Este corvo marinho é predominantemente preto nas costas e na superfície superior das asas e branco na parte inferior com os machos pesando aproximadamente 2,2 kg e fêmeas 1,7 kg.[1] Está entre 65–85 cm de altura, com envergadura de 110–130 cm. É provável que uma pequena mancha amarela entre o bico e o olho de cada lado da cabeça tenha sido a razão para o nome comum histórico.Tem grandes pés palmados que utiliza para perseguir peixes debaixo d'água, pilotando com as asas entreabertas. A ave tem um grande bico em forma de gancho, olhos verdes com um anel azul e patas e pés pretos.[2] Os olhos possuem uma membrana nictitante especial para proteção subaquática. O corvo marinho pode ser visto freqüentemente abrindo as asas após o mergulho para ajudar a secar as penas, pois tem impermeabilização fraca. Esta falta de impermeabilização das penas pode ajudar o corvo-marinho a passar mais tempo debaixo d'água devido à diminuição dos efeitos de flutuabilidade.[3]

Existem duas subespécies reconhecidas; Phalacrocorax varius varius (Nova Zelândia) e Phalacrocorax varius hypoleucus (Austrália) [4] com ligeira variação nas características físicas. Espécies semelhantes incluem o corvo-marinho-de-face-preta (ligeiramente menor) e o corvo-marinho-pequeno (substancialmente menor).[5]

Alcance e vulnerabilidade

O corvo marinho é listado como o de menor preocupação na lista vermelha da IUCN de espécies ameaçadas, refletindo sua grande variedade com uma população relativamente estável.
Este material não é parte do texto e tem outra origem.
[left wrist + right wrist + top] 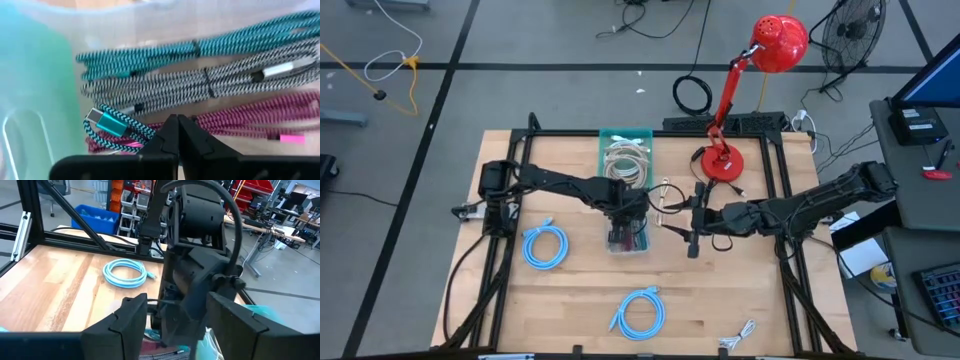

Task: Pick & Place USB Port
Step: Put the blue black tied USB cable into the transparent bin

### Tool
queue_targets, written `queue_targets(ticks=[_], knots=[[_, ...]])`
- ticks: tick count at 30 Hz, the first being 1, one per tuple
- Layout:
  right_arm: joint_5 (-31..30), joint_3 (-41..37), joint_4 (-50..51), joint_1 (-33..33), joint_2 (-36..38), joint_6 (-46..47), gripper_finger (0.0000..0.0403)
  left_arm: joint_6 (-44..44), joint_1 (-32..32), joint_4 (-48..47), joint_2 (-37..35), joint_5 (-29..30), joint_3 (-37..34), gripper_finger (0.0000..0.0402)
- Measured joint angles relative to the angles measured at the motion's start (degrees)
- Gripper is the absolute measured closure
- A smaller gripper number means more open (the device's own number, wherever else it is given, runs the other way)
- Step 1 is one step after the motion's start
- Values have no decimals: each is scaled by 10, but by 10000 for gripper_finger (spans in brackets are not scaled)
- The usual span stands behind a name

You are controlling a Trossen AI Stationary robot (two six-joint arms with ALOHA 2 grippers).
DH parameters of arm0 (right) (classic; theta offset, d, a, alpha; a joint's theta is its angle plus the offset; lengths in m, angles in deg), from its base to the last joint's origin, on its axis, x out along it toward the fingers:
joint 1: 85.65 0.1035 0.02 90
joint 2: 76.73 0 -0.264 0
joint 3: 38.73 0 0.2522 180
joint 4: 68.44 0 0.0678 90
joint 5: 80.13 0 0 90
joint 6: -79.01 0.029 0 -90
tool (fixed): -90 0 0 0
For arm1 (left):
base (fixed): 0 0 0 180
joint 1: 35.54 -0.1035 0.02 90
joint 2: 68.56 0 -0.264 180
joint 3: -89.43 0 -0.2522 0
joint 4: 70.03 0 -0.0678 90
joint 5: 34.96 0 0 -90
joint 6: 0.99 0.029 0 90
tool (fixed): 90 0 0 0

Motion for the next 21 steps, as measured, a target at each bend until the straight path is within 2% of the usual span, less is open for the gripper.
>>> queue_targets(ticks=[12, 21], knots=[[0, 0, 0, 0, 0, 0, 206, -35, 0, -26, 0, 75, 0, 400], [0, 0, 0, 0, 0, 4, 206, -59, 0, -36, -4, 108, 0, 399]])
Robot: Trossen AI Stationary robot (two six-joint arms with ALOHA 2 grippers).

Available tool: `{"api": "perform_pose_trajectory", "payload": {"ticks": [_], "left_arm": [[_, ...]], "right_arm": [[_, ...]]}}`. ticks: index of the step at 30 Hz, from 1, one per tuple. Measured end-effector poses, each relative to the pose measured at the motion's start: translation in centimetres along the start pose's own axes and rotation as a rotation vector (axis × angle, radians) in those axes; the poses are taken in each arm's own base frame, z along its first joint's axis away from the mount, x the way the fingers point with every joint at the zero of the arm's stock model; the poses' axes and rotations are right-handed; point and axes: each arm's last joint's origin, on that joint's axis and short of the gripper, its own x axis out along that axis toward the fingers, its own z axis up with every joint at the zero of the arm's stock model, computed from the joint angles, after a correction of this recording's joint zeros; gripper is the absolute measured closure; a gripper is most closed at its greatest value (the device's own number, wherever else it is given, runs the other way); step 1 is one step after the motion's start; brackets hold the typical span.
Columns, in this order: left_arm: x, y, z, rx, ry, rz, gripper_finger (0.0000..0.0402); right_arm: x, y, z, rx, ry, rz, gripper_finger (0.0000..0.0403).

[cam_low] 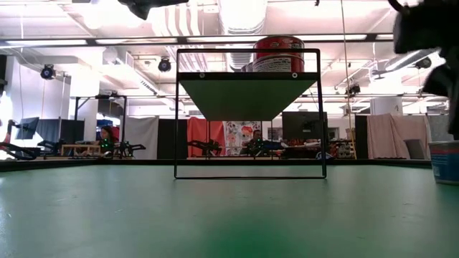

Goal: Stack canned seafood by type on shelf
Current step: Stack the dark blue tuna can on top of the dark blue can on the shelf

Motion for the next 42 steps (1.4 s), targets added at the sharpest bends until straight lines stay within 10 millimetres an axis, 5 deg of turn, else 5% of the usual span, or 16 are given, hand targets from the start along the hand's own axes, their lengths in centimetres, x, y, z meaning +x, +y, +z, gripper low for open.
{"api": "perform_pose_trajectory", "payload": {"ticks": [6, 13, 26, 42], "left_arm": [[0.0, 0.0, 0.0, 0.0, 0.0, -0.002, 0.0401], [-0.4, -0.8, 0.1, 0.004, -0.009, -0.036, 0.0401], [-0.9, -1.7, 0.2, 0.014, -0.012, -0.077, 0.0401], [-1.0, -2.0, 0.3, 0.008, -0.015, -0.089, 0.0401]], "right_arm": [[-2.0, 1.0, 1.1, -0.049, -0.07, -0.037, 0.0394], [-5.5, -1.1, 1.0, 0.077, 0.013, -0.309, 0.0394], [-2.7, -2.7, -1.2, 0.195, 0.216, -0.408, 0.0394], [-1.6, -1.8, -0.8, 0.168, 0.095, -0.282, 0.0394]]}}
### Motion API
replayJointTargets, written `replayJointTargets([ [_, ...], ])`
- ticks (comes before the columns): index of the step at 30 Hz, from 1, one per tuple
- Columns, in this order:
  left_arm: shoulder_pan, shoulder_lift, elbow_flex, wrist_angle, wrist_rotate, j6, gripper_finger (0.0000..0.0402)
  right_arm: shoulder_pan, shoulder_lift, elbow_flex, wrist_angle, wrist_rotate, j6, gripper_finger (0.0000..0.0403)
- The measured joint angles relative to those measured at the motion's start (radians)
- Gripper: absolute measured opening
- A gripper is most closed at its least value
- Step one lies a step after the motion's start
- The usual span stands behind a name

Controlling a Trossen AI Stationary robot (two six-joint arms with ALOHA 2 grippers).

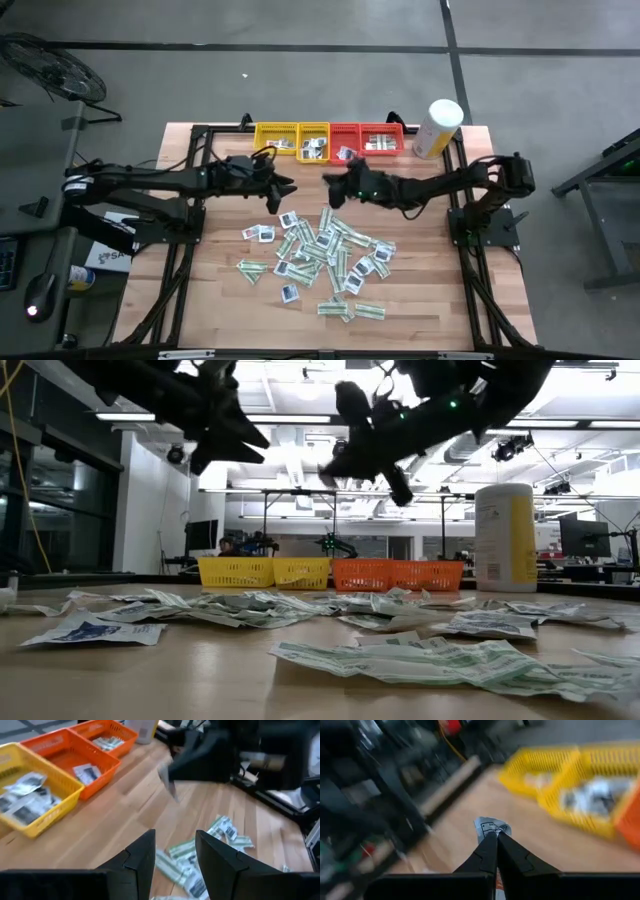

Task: Pick & Place First Aid Supplies
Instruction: Put the orange packet into the left yellow bin

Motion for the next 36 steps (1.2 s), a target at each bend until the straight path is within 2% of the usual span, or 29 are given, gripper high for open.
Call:
replayJointTargets([
  [6,0.000,0.104,0.000,0.171,0.000,0.000,0.0140,-0.038,-0.001,0.000,0.194,-0.027,-0.065,0.0001],
  [13,0.000,0.189,0.000,0.414,-0.022,-0.001,0.0140,-0.051,-0.002,0.001,0.217,-0.080,-0.124,0.0001],
  [16,0.000,0.207,0.006,0.429,-0.062,-0.001,0.0140,-0.051,-0.002,0.001,0.218,-0.095,-0.131,0.0001],
  [32,0.002,0.328,0.092,0.468,-0.072,-0.026,0.0140,-0.051,-0.002,0.002,0.268,-0.162,-0.173,0.0002],
  [36,0.002,0.336,0.098,0.460,-0.114,-0.028,0.0138,-0.051,-0.002,0.002,0.268,-0.194,-0.176,0.0001],
])
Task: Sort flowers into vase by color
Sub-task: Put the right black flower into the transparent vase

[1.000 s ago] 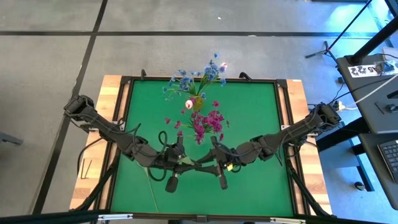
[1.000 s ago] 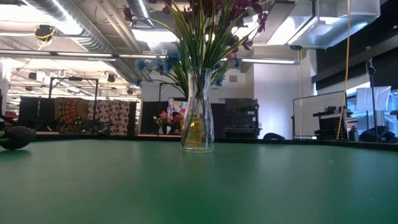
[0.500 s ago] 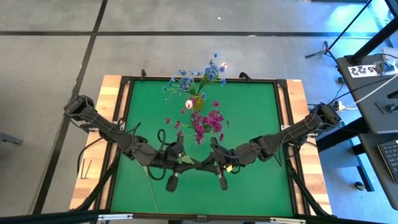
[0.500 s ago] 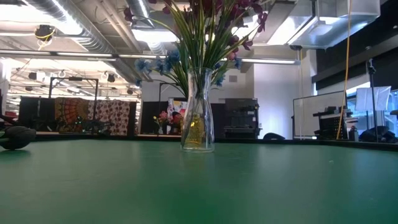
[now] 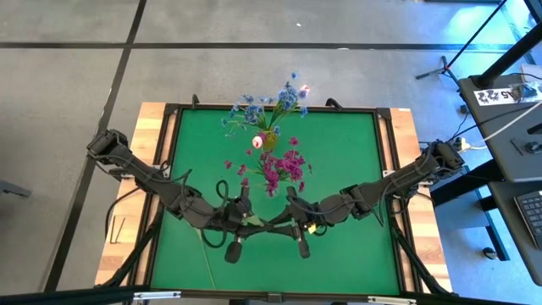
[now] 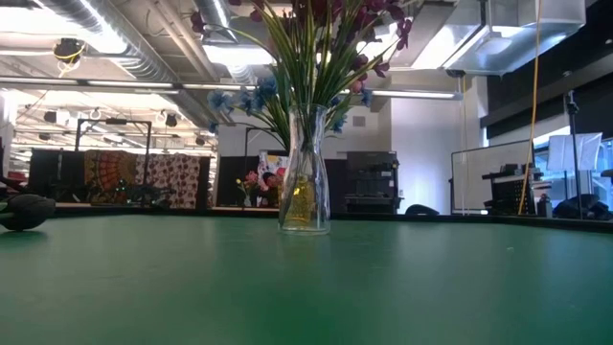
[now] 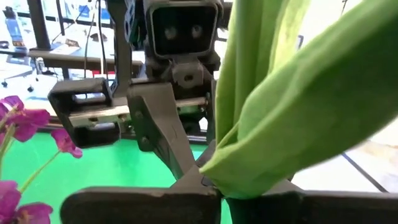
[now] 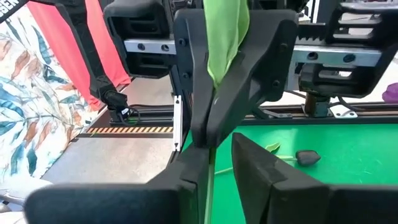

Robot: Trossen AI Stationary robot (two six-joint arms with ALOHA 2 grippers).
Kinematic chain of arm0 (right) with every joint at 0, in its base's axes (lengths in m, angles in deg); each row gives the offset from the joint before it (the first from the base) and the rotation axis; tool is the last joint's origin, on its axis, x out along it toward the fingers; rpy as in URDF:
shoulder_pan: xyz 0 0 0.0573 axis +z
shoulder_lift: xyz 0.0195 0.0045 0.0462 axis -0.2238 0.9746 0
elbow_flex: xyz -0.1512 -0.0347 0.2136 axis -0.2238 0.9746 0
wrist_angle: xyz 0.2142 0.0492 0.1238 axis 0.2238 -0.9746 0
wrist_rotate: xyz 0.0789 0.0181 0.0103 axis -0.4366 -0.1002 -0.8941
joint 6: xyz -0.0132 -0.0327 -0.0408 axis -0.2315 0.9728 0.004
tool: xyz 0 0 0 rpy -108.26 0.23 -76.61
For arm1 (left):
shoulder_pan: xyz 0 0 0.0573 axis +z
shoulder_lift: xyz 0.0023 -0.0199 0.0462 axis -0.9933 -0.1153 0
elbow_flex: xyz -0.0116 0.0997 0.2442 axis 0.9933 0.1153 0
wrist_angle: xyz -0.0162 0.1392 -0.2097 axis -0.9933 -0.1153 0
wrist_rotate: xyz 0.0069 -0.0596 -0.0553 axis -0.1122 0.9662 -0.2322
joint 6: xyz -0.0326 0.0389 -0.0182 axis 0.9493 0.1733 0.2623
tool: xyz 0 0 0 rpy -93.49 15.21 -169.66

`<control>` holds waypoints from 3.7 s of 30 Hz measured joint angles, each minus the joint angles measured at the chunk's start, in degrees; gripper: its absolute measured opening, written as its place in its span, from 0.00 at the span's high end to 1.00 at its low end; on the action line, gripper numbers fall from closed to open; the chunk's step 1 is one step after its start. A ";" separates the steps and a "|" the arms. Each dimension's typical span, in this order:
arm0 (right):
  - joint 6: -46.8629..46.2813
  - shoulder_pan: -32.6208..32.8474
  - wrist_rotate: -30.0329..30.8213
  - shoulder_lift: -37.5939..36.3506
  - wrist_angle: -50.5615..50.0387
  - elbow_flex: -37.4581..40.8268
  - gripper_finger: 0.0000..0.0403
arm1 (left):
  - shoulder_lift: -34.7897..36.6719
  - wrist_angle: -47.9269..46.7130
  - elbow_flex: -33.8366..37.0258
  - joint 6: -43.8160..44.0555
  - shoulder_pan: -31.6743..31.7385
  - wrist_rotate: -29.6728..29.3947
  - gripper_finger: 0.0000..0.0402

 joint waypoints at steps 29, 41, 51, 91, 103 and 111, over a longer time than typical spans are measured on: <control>0.38 0.09 4.57 -0.25 -0.48 0.00 0.99 | 1.74 0.52 0.00 0.49 -0.66 -3.55 0.70; 4.82 0.19 10.01 -5.78 -0.78 0.00 1.00 | 7.07 0.36 0.00 -8.52 -6.84 -13.27 0.57; 9.89 1.99 17.83 -8.80 -2.38 0.00 1.00 | 8.26 0.10 -0.02 -14.21 -10.65 -24.58 0.57; 34.67 7.60 17.50 -2.87 69.24 35.67 1.00 | 26.31 0.09 20.70 -4.55 3.90 -2.96 0.58; 34.33 -2.30 13.28 1.07 74.73 35.67 1.00 | 27.26 8.21 27.78 -1.60 6.80 -1.57 0.58; 29.97 -7.70 6.74 1.07 74.86 35.65 1.00 | 27.26 8.41 27.78 -1.55 6.80 -1.57 0.58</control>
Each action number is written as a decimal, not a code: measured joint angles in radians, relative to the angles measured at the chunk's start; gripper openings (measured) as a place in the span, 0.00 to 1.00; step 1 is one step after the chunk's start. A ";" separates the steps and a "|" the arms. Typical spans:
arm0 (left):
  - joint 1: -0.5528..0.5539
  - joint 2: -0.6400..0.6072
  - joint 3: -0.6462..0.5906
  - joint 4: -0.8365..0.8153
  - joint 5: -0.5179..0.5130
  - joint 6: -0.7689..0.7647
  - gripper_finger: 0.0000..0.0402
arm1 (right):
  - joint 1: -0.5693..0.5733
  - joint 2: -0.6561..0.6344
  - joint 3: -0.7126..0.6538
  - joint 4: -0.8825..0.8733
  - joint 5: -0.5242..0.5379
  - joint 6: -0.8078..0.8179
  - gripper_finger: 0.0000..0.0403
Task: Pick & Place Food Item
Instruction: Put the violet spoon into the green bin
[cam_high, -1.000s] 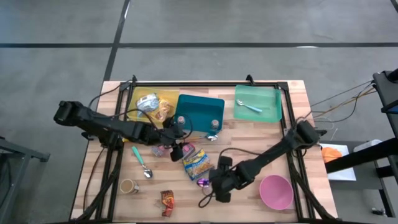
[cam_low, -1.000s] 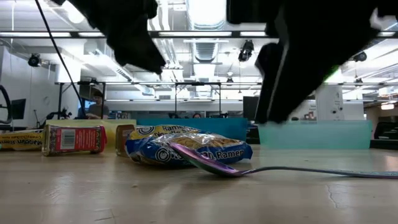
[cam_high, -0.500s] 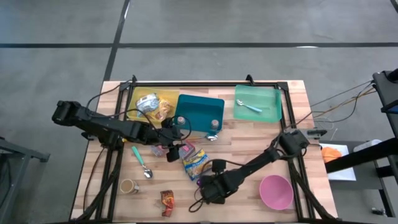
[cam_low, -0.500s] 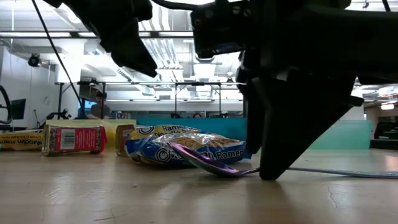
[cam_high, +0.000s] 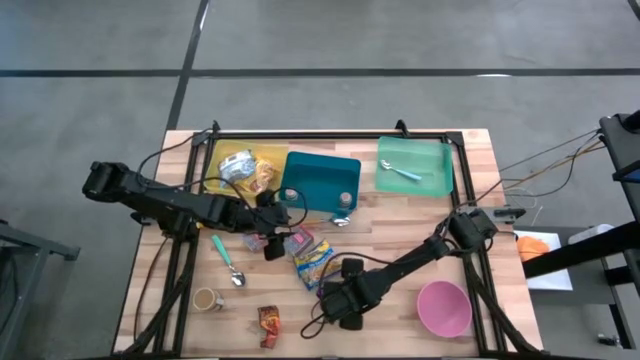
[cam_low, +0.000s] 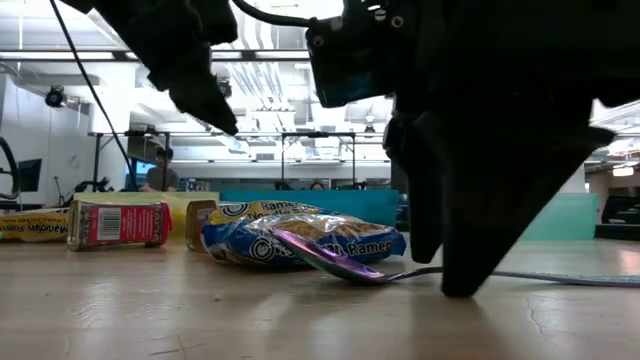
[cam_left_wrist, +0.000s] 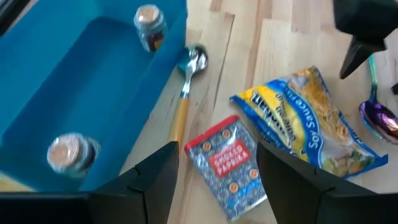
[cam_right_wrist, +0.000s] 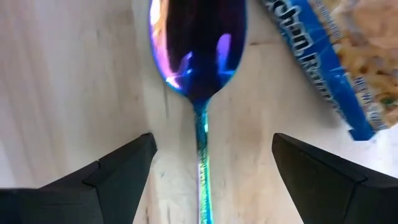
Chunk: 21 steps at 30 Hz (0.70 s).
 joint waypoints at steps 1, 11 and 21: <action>-0.002 -0.001 -0.007 -0.004 0.000 -0.018 0.56 | 0.000 -0.001 0.000 0.000 -0.017 -0.009 0.82; -0.003 -0.002 -0.037 -0.001 0.000 -0.034 0.56 | -0.008 -0.012 -0.003 0.013 -0.099 -0.054 0.82; -0.003 -0.002 -0.037 0.002 0.000 -0.051 0.56 | -0.011 -0.010 -0.007 0.031 -0.071 -0.068 0.58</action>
Na Nova Zelândia, sua distribuição na costa leste se estende ao sul até Christchurch, embora esta seja uma extensão recente  livros mais antigos relatam que não é mais ao sul do que Kaikoura . As extensões de alcance acompanharam a recuperação da população de grandes perseguições no início dos anos 1900 [6] e provavelmente representam a recolonização do antigo alcance.[1] O corvo marinho está listado como nacionalmente vulnerável na Nova Zelândia.[7] A população tem crescido de cerca de 700 pares reprodutores na década de 1950 para uma estimativa de 3.000 pares após 2000 (consulte os dados de tendência populacional).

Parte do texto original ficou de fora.